The HelpAge hiring committee really liked Stephen right away. Only a few days after his first phone interview with them, they flew him out to Yangon for a face-to-face interview. The in-person interview confirmed the content of his CV and impressed them further. They offered him the job on the spot! This project has two main objectives. 1) Strengthen the capacity of the University of Public Health to respond to Myanmar's disease transition from infectious diseases to non-communicable (non-infectious) diseases. 2) Assist the government Ministry of Health in developing its response to non-communicable diseases.

When we arrive in Yangon, it will be Stephen's 5th trip to Myanmar and my 2nd. As country director in Cambodia,  Stephen partnered with an organization in Myanmar on health projects.  He made three separate trips to the country for these projects and I accompanied him on one week-long trip.

Myanmar is a country that leaves strong impressions. Because Myanmar has been closed to the outside world for most of the last 50 years, the country and people show fewer signs of influence of the western world and exhibit more strongly their own ancient cultures and practices. Which makes it a fascinating place. We are eager to learn about Myanmar. Though there are some 100 language spoken throughout the country, 2/3 of the population speak Burmese. And that is the language we will begin to study soon. There are 135 different people groups recognized by the Myanmar government but every citizen of Myanmar is called "Burmese".

Some fun facts:

Aung San Suu Kyi, the leader of the the political party National League for Democracy, won the Nobel Peace Prize in 1991. We read her book "Letters from Burma" a collection of articles published in a Japanese newspaper about Burmese culture and life.
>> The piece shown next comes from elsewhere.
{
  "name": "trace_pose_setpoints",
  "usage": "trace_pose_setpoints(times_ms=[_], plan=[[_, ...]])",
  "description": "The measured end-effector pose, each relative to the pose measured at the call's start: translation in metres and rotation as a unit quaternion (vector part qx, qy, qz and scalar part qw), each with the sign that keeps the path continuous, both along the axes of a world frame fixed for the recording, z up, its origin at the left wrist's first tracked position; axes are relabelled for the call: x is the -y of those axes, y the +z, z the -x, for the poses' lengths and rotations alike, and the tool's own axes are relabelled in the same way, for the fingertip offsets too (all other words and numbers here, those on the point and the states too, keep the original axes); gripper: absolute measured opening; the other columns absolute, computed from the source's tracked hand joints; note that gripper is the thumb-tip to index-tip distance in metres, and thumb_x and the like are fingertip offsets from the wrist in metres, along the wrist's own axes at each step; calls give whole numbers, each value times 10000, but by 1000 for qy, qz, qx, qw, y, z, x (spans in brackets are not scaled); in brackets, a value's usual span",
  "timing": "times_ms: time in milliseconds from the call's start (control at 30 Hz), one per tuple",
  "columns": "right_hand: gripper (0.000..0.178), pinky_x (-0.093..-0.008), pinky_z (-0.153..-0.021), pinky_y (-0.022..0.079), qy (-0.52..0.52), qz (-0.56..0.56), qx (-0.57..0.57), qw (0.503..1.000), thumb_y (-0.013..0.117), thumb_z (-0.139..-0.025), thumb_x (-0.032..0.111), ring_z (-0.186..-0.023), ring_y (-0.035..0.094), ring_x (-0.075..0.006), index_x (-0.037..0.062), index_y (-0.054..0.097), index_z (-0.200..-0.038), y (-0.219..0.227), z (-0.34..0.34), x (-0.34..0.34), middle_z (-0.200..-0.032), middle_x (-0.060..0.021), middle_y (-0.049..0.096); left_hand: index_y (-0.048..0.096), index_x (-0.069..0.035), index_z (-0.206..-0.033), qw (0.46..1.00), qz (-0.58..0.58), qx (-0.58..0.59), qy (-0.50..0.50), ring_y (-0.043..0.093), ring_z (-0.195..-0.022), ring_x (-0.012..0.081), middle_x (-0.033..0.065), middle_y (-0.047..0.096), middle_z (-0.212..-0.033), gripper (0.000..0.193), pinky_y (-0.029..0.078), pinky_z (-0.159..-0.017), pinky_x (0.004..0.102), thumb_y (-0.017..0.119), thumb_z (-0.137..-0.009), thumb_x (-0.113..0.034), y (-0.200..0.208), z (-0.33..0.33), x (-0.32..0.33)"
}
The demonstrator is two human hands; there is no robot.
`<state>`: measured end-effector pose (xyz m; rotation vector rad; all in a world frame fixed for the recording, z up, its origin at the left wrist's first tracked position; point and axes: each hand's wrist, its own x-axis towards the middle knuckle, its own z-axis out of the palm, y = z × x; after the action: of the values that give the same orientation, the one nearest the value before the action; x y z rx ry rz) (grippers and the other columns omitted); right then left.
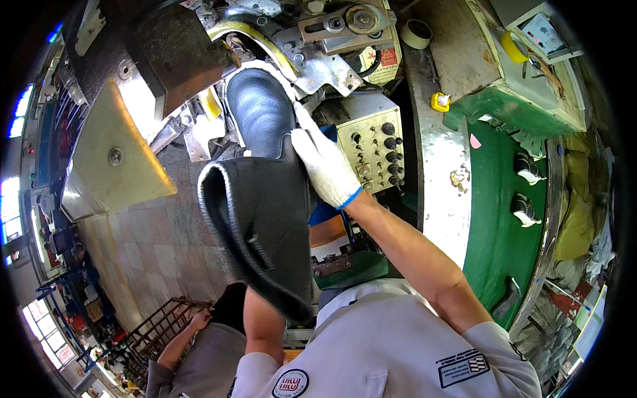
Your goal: The person takes shoes from a conveyor belt, fits each one onto a lasting machine to shape the upper over a last, and then places the processed shoes back onto the belt.
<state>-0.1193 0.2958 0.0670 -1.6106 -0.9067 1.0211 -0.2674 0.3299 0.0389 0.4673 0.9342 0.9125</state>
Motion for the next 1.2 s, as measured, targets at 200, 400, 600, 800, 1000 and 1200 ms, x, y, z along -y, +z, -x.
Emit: trace_pose_setpoints(times_ms=[200, 400, 600, 800, 1000, 1200], plan=[[628, -284, -1152, 325, -25, -136, -167, 976, 497, -1056, 264, -1377, 457, -201, -38, 309, -1573, -15, 3, -12, -1523, -179, 474, 675, -11, -1173, 1000, -16, -4, 0, 677, -900, 149, 50, 712, -1020, 412, 560, -831, 303, 490, -1088, -369, -1, -3, -6], [534, -306, -1128, 383, -37, -159, -134, 978, 503, -1066, 187, -1337, 514, -265, -86, 367, -1505, -24, 14, 1, -1472, -225, 505, 674, -10, -1176, 1000, -24, -14, 12, 678, -901, 150, 51, 713, -1021, 420, 563, -830, 302, 485, -1090, -374, -4, -5, -3], [576, -372, -1066, 443, -58, -200, 91, 974, 526, -1043, 381, -1229, 613, -369, -60, 522, -1412, -50, 14, 1, -1378, -303, 572, 673, -9, -1179, 1000, -24, -13, 9, 679, -902, 151, 51, 714, -1022, 427, 565, -829, 302, 480, -1091, -379, -6, -10, -1], [572, -304, -976, 471, -87, -84, -312, 942, 591, -1009, 419, -1074, 624, -183, -92, 635, -1264, -25, 19, -7, -1158, -140, 704, 672, -8, -1182, 1000, -13, 0, -5, 681, -903, 152, 52, 715, -1023, 434, 567, -828, 302, 475, -1092, -384, -7, 0, -6], [433, -256, -835, 500, -155, -115, -435, 880, 775, -876, 195, -932, 641, -121, -72, 683, -1203, -9, 14, -22, -1043, -76, 719, 671, -7, -1185, 1000, -12, -2, -17, 682, -903, 152, 52, 716, -1023, 442, 569, -827, 301, 470, -1094, -389, -6, 1, -8], [467, -300, -862, 519, -161, -91, -217, 958, 772, -885, 228, -997, 657, -188, -67, 656, -1229, -14, 9, -13, -1076, -150, 715, 670, -6, -1187, 1000, -6, 4, -24, 683, -904, 153, 53, 717, -1024, 449, 571, -826, 301, 466, -1095, -394, -4, 5, -5]])
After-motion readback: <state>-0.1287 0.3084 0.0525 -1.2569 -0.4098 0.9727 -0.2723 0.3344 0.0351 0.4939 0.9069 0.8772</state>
Myanmar is the same size as Texas but has twice the population. Texas has 27 million people and Myanmar has 55 million people.
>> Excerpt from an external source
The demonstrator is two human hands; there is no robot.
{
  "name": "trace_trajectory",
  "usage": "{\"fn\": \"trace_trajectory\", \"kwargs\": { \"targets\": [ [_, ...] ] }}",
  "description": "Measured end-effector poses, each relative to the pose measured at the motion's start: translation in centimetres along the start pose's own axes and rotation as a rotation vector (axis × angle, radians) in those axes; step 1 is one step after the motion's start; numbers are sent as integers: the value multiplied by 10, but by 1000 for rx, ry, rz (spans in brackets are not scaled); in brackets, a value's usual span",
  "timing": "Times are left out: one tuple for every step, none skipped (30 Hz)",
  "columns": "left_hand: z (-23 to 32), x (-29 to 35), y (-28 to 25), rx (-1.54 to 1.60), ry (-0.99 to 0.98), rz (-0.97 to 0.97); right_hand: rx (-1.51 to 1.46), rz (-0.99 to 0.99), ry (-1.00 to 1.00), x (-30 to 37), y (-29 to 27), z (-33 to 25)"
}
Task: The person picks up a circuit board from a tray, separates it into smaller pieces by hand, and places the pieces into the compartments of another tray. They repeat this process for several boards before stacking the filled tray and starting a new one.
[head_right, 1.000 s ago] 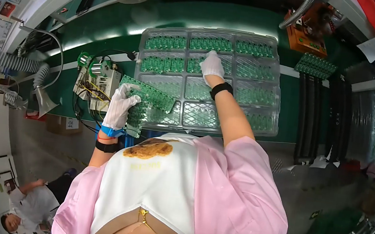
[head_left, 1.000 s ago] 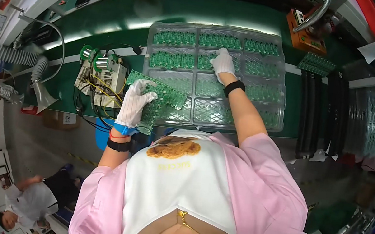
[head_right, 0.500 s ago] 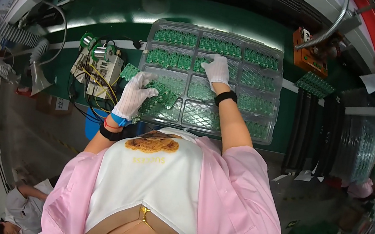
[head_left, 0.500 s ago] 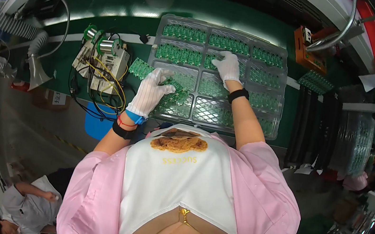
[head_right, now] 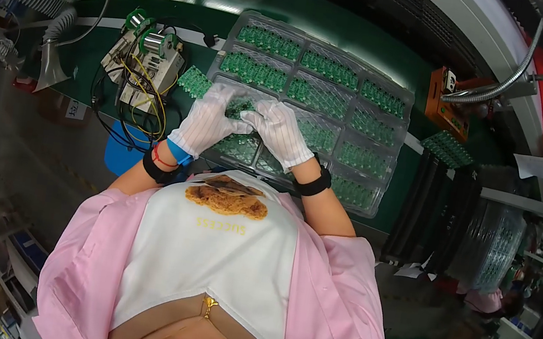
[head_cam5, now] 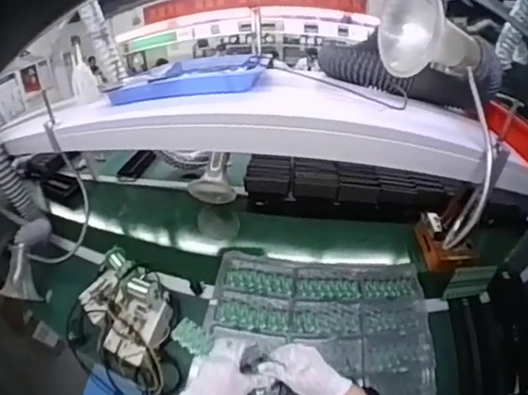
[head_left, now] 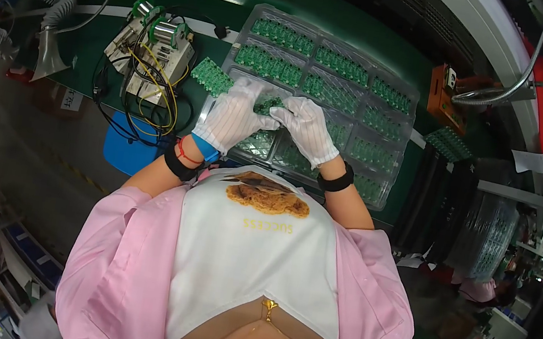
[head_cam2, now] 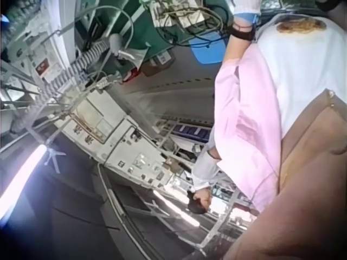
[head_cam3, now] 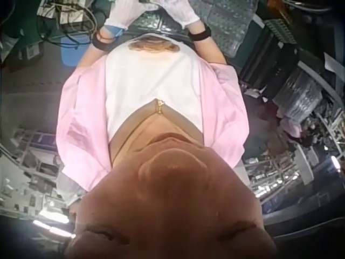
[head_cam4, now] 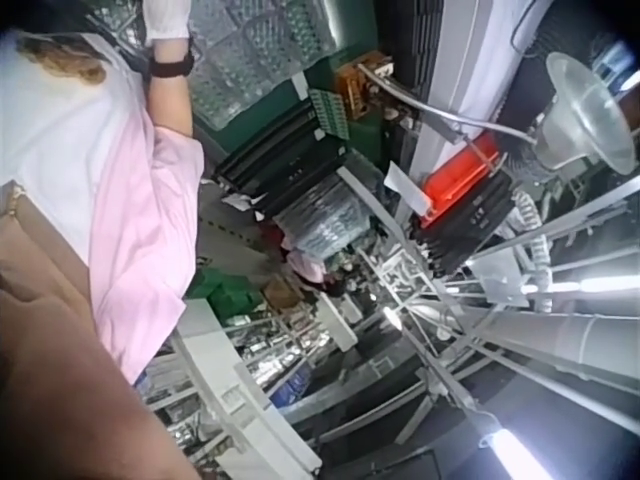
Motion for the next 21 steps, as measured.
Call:
{"fn": "trace_trajectory", "kwargs": {
  "targets": [
    [-5, 3, 5, 12, 6, -9, 61, -15, -22, 3, 1, 2],
    [-11, 6, 9, 25, 14, -20, 123, -28, -43, 5, 1, 3],
    [-14, 6, 11, 38, 22, -32, 129, -24, -36, 5, -3, 4],
    [-17, 8, 9, 42, 30, -38, 74, -22, -136, 4, -9, 1],
    [-14, 9, 8, -8, 177, -124, 22, -18, -234, 2, -16, -2],
    [-10, 10, 7, -59, 326, -209, -29, -12, -332, 2, -23, -5],
    [-5, 10, 8, -112, 474, -293, -20, -2, -323, 2, -28, -8],
    [-2, 8, 8, -109, 486, -300, -439, -156, 55, 1, -30, -3],
    [-1, 6, 8, -58, 422, -337, -855, -305, 437, 5, -27, -1],
    [0, 4, 8, -10, 354, -373, -1266, -453, 825, 12, -19, 1],
    [-1, 3, 7, 35, 283, -405, -1268, -449, 820, 9, -21, 7],
    [-7, 5, 5, 29, 283, -404, -1133, -311, 856, 3, -26, 26],
    [-17, 8, 1, -29, 351, -318, -996, -167, 888, 0, -33, 48],
    [-26, 10, -1, -81, 421, -236, -898, -81, 947, 3, -27, 85],
    [-25, 6, -3, -123, 503, -157, -793, 19, 1008, 14, -17, 132],
    [-23, 2, -1, -114, 525, -168, -520, 61, 1026, 26, -4, 183],
    [-22, -4, -3, 75, 323, -150, -253, 90, 1035, 36, 7, 218],
    [-21, -4, -9, 248, 104, -113, -259, 87, 1028, 31, 12, 217],
    [-23, -2, -10, 421, -115, -75, -152, 71, 1062, 29, 17, 216],
    [-23, 0, -9, 414, -116, -70, -45, 54, 1090, 23, 20, 209],
    [-26, 3, -5, 456, -138, -13, 65, 38, 1119, 19, 21, 204]
  ]
}}
Point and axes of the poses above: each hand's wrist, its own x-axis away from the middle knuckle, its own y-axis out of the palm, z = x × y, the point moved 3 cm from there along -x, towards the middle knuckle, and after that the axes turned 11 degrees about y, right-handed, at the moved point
The city of Yangon, soon to be our new home, has a population of 5 million people. As a reference, our former home of the greater Seattle area has 3.6 million people. :)

George Orwell's first book was "Burmese Days".
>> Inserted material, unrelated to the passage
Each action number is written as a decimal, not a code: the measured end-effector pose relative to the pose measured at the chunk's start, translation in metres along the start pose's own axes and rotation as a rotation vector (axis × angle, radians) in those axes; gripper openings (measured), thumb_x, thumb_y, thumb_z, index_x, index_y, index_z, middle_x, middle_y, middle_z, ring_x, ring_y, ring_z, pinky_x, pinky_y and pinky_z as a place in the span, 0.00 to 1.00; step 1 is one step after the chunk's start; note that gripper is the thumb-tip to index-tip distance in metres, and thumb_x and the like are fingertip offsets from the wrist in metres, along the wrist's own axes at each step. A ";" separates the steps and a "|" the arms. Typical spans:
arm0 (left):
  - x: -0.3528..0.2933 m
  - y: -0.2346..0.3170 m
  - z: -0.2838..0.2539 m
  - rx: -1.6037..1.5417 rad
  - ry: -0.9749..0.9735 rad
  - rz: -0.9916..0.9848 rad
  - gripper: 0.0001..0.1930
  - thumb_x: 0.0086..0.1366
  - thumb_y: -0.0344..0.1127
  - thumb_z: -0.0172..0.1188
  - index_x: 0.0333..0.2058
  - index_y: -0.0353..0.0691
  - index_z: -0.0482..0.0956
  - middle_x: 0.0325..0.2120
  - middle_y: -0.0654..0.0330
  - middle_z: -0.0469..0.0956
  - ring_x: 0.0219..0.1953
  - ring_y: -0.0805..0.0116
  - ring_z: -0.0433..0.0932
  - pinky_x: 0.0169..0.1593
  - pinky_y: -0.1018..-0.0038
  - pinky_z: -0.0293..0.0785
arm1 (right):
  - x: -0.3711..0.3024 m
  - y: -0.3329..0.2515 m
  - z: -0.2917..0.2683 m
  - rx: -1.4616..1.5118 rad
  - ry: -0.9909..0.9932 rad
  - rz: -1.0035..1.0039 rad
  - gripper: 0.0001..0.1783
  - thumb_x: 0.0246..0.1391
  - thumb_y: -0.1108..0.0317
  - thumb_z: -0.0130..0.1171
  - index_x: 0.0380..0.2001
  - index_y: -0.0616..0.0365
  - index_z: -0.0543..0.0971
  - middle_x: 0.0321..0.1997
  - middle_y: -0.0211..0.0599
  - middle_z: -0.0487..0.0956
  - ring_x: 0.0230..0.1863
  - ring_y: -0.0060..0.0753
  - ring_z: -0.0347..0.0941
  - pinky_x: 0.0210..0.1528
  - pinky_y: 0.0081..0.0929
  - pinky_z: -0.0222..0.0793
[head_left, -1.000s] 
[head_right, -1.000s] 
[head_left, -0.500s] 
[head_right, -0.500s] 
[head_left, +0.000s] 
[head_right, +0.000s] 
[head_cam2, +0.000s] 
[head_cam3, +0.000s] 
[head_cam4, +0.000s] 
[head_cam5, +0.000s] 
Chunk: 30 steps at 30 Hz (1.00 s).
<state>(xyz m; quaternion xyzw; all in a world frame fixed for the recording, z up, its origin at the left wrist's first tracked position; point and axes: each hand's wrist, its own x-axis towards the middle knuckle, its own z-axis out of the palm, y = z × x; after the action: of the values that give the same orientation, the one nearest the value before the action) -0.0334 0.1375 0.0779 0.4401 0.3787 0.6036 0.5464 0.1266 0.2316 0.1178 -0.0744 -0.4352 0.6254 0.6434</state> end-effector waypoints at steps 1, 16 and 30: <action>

Stephen and I are so excited to move to Myanmar. This job seems so well suited for Stephen and I am hopeful I will find a teaching position that is a good fit for me as well. But we know we are going to suffer some hardships and lack of conveniences. Just like we did in South Africa and Cambodia, but in all likelihood, more so. Myanmar is a poorer country than either South Africa or Cambodia. It ranks 150 out of 187 on the UN's Human Development Index. South Africa ranks 118 and Cambodia ranks 136. My week long visit in 2012 (where I accompanied Stephen while he met with people in Yangon and out in a rural village) made Phnom Penh seem cushy by comparison. And as we found in Cambodia, what seems "adventurous" and "interesting" for a short while can soon begin to wear you down. The heat, the humidity, doing laundry daily, the food choices you want that simply aren't available, hard mattress, crumbling crowded sidewalks, crazy scary traffic. The list goes on. It is certainly not just a continuous exciting holiday. It's often quite hard. But we know that and we choose to go because we want to do this work more than we want comfort and convenience. When we left Cambodia we weren't sure what the future held. But after over a year in the states, we have new clarity that working on justice for people living in grinding poverty is how we do our part in God's dream for the world. It's what we can do and it's what we want to do. We just pray that God will be with us to guide our work and give us strength to endure the challenges.